### [Directions for this task]
A faithful copy of the whole listing is the goal. Match it exactly.

*** Opening of Given information ***

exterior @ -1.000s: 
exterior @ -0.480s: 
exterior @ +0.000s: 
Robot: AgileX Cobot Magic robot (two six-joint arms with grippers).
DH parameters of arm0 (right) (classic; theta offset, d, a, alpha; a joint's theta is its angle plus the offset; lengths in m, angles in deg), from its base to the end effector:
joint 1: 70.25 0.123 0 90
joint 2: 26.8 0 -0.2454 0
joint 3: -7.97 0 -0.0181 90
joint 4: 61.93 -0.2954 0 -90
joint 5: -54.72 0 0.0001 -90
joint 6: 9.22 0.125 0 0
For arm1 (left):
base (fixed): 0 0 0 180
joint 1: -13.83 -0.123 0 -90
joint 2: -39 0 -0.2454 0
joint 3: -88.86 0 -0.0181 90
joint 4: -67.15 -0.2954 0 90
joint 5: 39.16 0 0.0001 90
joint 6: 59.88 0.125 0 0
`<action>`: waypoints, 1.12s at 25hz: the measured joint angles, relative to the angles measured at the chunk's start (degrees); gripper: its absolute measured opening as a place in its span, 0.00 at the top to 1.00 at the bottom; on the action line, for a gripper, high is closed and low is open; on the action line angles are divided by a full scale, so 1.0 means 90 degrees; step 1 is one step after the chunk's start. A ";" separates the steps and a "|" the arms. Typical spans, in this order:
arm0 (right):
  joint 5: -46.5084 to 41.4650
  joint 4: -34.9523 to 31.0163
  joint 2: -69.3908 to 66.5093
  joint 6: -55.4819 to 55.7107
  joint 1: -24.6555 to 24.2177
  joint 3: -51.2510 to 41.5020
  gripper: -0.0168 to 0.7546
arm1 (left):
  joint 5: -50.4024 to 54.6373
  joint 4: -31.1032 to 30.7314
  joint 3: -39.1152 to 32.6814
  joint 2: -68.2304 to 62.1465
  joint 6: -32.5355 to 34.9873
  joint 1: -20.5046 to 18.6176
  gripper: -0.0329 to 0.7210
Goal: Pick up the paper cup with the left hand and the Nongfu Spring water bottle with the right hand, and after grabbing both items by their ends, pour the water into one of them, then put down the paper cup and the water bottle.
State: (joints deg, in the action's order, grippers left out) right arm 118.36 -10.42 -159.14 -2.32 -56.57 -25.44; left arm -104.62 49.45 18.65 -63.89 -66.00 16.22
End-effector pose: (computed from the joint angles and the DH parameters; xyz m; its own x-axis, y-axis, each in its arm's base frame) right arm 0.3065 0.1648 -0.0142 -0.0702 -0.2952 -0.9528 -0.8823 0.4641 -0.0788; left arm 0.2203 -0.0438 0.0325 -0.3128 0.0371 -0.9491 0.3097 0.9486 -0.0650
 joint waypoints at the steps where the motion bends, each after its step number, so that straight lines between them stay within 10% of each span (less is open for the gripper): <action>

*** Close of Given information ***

### [Answer to this task]
exterior @ -1.000s: 
exterior @ -0.480s: 
exterior @ +0.000s: 
Robot: AgileX Cobot Magic robot (two six-joint arms with grippers).
DH parameters of arm0 (right) (classic; theta offset, d, a, alpha; a joint's theta is its angle plus the offset; lengths in m, angles in deg), from its base to the end effector:
joint 1: 70.25 0.123 0 90
joint 2: 26.8 0 -0.2454 0
joint 3: -7.97 0 -0.0181 90
joint 4: 61.93 -0.2954 0 -90
joint 5: -54.72 0 0.0001 -90
joint 6: 9.22 0.125 0 0
For arm1 (left):
base (fixed): 0 0 0 180
joint 1: -13.83 -0.123 0 -90
joint 2: -39 0 -0.2454 0
joint 3: -88.86 0 -0.0181 90
joint 4: -67.15 -0.2954 0 90
joint 5: 39.16 0 0.0001 90
joint 6: 59.88 0.125 0 0
`<action>`: waypoints, 1.12s at 25hz: the measured joint angles, relative to the angles measured at the chunk's start (degrees); gripper: its absolute measured opening as a place in its span, 0.00 at the top to 1.00 at the bottom; on the action line, for a gripper, high is closed and low is open; on the action line angles are divided by a full scale, so 1.0 means 90 degrees; step 1 is one step after the chunk's start. A ";" separates the steps and a "|" the arms. Typical spans, in this order:
arm0 (right):
  joint 5: -46.5084 to 41.4650
  joint 4: -34.9523 to 31.0163
  joint 2: -69.3908 to 66.5093
  joint 6: -55.4819 to 55.7107
  joint 1: -24.6555 to 24.2177
  joint 3: -51.2510 to 41.5020
  gripper: -0.0168 to 0.7546
arm1 (left):
  joint 5: -50.4024 to 54.6373
  joint 4: -31.1032 to 30.7314
  joint 3: -39.1152 to 32.6814
  joint 2: -68.2304 to 62.1465
  joint 6: -32.5355 to 34.9873
  joint 1: -20.5046 to 18.6176
  gripper: -0.0329 to 0.7210
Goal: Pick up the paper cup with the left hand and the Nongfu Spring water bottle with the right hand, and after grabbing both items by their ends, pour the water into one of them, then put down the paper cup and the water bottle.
State: (joints deg, in the action's order, grippers left out) right arm 118.36 -10.42 -159.14 -2.32 -56.57 -25.44; left arm -104.62 49.45 18.65 -63.89 -66.00 16.22
End-effector pose: (computed from the joint angles and the DH parameters; xyz m; its own x-axis, y-axis, each in its arm's base frame) right arm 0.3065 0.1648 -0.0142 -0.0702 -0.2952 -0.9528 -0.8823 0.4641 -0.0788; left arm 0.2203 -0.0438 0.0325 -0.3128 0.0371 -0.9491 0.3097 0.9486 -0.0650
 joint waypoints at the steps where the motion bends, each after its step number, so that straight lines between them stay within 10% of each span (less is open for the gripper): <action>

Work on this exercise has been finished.